**ABOUT THIS EXERCISE:** Word for word, write the records out again, but omit each picture.

**EXTRACTED MATERIAL:**
○ ○ ○
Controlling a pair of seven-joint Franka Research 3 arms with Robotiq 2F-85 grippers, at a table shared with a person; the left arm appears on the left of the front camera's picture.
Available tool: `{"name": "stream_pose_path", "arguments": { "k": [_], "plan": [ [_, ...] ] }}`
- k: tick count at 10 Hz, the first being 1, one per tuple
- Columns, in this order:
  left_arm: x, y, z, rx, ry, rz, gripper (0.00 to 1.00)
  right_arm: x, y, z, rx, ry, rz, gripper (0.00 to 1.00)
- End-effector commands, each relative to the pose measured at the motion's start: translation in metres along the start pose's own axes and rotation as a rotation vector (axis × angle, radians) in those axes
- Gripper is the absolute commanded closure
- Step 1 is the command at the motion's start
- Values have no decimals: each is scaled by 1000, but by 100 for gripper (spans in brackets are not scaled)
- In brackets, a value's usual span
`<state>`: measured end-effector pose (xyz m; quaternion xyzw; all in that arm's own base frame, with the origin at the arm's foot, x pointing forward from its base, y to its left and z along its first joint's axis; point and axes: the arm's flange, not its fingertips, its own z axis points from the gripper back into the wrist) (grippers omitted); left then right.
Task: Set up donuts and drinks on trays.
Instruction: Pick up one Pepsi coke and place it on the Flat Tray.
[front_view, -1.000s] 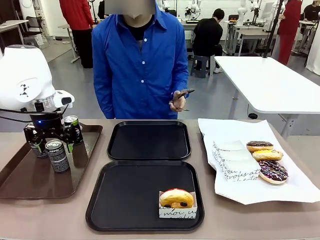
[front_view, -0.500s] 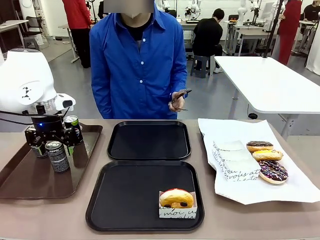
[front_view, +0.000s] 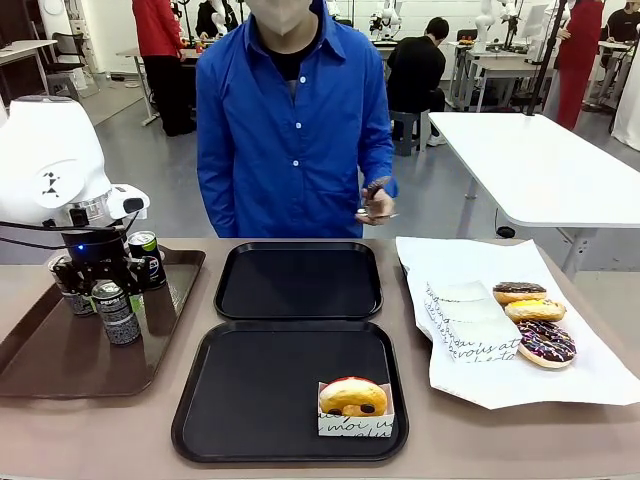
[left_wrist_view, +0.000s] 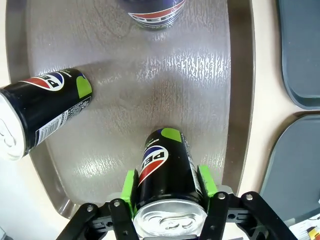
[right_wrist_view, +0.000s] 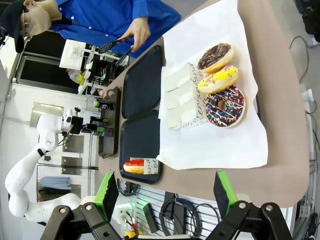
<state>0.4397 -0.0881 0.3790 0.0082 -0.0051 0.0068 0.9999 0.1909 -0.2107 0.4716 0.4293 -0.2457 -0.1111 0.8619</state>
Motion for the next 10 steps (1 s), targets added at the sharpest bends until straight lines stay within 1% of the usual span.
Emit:
{"name": "stream_pose_path", "arguments": {
  "k": [1,2,3,4,5,7,8,9,10],
  "plan": [
    [-3,1,0,-25,3,-10,59,1,-1,-1,25,-8,16,0],
    [-4,2,-1,-24,6,-6,71,1,-1,-1,25,-8,16,0],
    [-4,2,0,-18,10,-7,77,1,-1,-1,25,-8,16,0],
    [-3,3,0,-14,10,-10,89,1,-1,-1,25,-8,16,0],
    [-4,3,4,4,-12,-44,95,1,-1,-1,25,-8,16,0],
    [-7,1,14,48,15,-115,95,1,-1,-1,25,-8,16,0],
    [-12,4,26,59,20,-125,95,1,-1,-1,25,-8,16,0],
    [-23,9,43,96,32,-107,95,1,-1,-1,25,-8,16,0],
    [-41,11,63,103,17,-132,95,1,-1,-1,25,-8,16,0]
  ]
}}
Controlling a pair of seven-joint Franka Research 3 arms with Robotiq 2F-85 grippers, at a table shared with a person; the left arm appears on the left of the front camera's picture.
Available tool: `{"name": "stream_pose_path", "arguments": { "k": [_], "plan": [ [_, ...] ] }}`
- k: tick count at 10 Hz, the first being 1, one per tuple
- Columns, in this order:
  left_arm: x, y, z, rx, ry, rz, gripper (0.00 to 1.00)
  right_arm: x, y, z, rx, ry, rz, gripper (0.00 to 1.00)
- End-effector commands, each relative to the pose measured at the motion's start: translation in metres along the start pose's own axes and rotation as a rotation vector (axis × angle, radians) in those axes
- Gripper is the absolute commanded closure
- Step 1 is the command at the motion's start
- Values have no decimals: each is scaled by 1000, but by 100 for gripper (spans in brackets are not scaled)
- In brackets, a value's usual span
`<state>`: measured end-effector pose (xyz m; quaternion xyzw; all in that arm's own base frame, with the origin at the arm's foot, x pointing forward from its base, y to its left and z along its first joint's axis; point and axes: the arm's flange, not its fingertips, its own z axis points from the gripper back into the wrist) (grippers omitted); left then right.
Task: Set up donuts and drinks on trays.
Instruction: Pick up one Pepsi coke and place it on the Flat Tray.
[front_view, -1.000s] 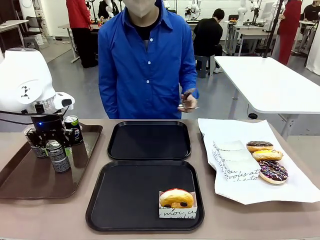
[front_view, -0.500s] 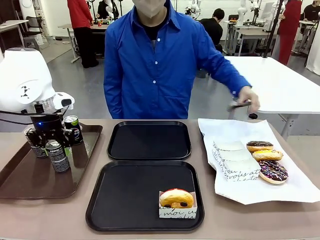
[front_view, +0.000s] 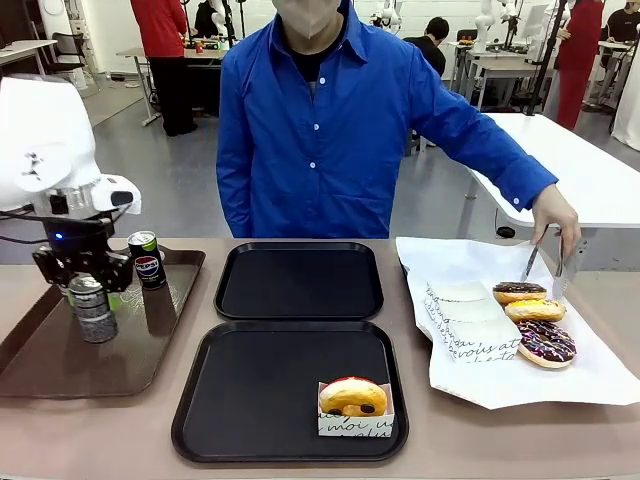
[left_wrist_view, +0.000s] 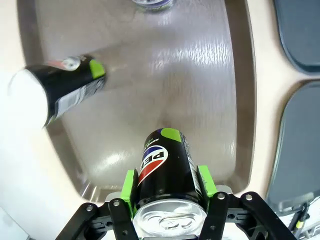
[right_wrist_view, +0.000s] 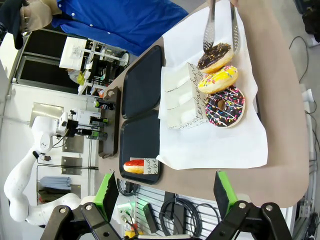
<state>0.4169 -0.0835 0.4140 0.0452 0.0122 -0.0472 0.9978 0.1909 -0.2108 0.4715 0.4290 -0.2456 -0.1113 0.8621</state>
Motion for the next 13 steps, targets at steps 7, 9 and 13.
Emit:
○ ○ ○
**SOLUTION:**
Controlling a pair of seven-joint Franka Research 3 arms with Robotiq 2F-85 grippers, at a table shared with a person; the left arm appears on the left of the front camera's picture.
Available tool: `{"name": "stream_pose_path", "arguments": { "k": [_], "plan": [ [_, ...] ] }}`
- k: tick count at 10 Hz, the first being 1, one per tuple
- Columns, in this order:
  left_arm: x, y, z, rx, ry, rz, gripper (0.00 to 1.00)
  right_arm: x, y, z, rx, ry, rz, gripper (0.00 to 1.00)
- End-effector commands, each relative to the pose measured at the motion's start: translation in metres along the start pose's own axes and rotation as a rotation vector (axis × angle, radians) in those axes
- Gripper is the absolute commanded closure
- Step 1 is the command at the motion's start
- Values have no decimals: each is scaled by 1000, but by 100 for gripper (spans in brackets are not scaled)
- In brackets, a value's usual span
`<state>`: measured end-effector pose (xyz m; quaternion xyzw; all in that arm's own base frame, with the origin at the arm's foot, x pointing forward from its base, y to its left and z along its first joint's axis; point and axes: the arm's flange, not its fingertips, its own z axis points from the gripper back into the wrist) (grippers omitted); left then right.
Task: Set up donuts and drinks on trays.
Instruction: Pick up one Pepsi coke and place it on the Flat Tray.
[front_view, -1.000s] 
[front_view, -0.500s] 
[front_view, +0.000s] 
[left_wrist_view, +0.000s] 
[right_wrist_view, +0.000s] 
<state>0.4397 -0.0881 0.3790 0.0082 -0.0051 0.0068 0.9999 0.1909 -0.2107 0.4716 0.4293 -0.2457 -0.1111 0.8619</state>
Motion for the next 10 steps (1 s), targets added at the sharpest bends until straight lines stay within 1% of the usual span.
Emit:
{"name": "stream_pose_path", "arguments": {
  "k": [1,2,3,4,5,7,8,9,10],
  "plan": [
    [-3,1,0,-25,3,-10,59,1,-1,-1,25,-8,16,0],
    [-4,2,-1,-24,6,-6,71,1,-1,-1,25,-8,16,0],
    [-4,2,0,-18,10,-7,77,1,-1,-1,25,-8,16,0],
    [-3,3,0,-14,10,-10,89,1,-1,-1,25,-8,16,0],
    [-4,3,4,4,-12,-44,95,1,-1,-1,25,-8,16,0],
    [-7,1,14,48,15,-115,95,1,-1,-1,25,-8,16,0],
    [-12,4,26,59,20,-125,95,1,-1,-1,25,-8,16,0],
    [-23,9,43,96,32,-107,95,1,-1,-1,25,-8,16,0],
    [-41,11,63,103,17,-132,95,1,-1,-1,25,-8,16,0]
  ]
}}
Controlling a pair of seven-joint Franka Research 3 arms with Robotiq 2F-85 grippers, at a table shared with a person; the left arm appears on the left of the front camera's picture.
Available tool: `{"name": "stream_pose_path", "arguments": { "k": [_], "plan": [ [_, ...] ] }}`
- k: tick count at 10 Hz, the first being 1, one per tuple
- Columns, in this order:
  left_arm: x, y, z, rx, ry, rz, gripper (0.00 to 1.00)
  right_arm: x, y, z, rx, ry, rz, gripper (0.00 to 1.00)
- End-effector commands, each relative to the pose measured at the motion's start: translation in metres along the start pose's own axes and rotation as a rotation vector (axis × angle, radians) in those axes
- Gripper is the absolute commanded closure
- Step 1 is the command at the motion's start
- Values have no decimals: each is scaled by 1000, but by 100 for gripper (spans in brackets are not scaled)
- In brackets, a value's usual span
`<state>`: measured end-effector pose (xyz m; quaternion xyzw; all in that arm's own base frame, with the origin at the arm's foot, x pointing forward from its base, y to its left and z along its first joint's axis; point and axes: the arm's flange, not its fingertips, its own z axis points from the gripper back into the wrist) (grippers omitted); left then right.
Task: Set up donuts and drinks on trays.
Instruction: Pick up one Pepsi coke and place it on the Flat Tray.
[front_view, -1.000s] 
[front_view, -0.500s] 
[front_view, +0.000s] 
[left_wrist_view, +0.000s] 
[right_wrist_view, +0.000s] 
<state>0.4169 -0.0835 0.4140 0.0452 0.0122 -0.0472 0.9978 0.1909 -0.2108 0.4715 0.4290 -0.2456 -0.1113 0.8621</state>
Motion for the next 13 steps, targets at steps 7, 9 and 13.
Emit:

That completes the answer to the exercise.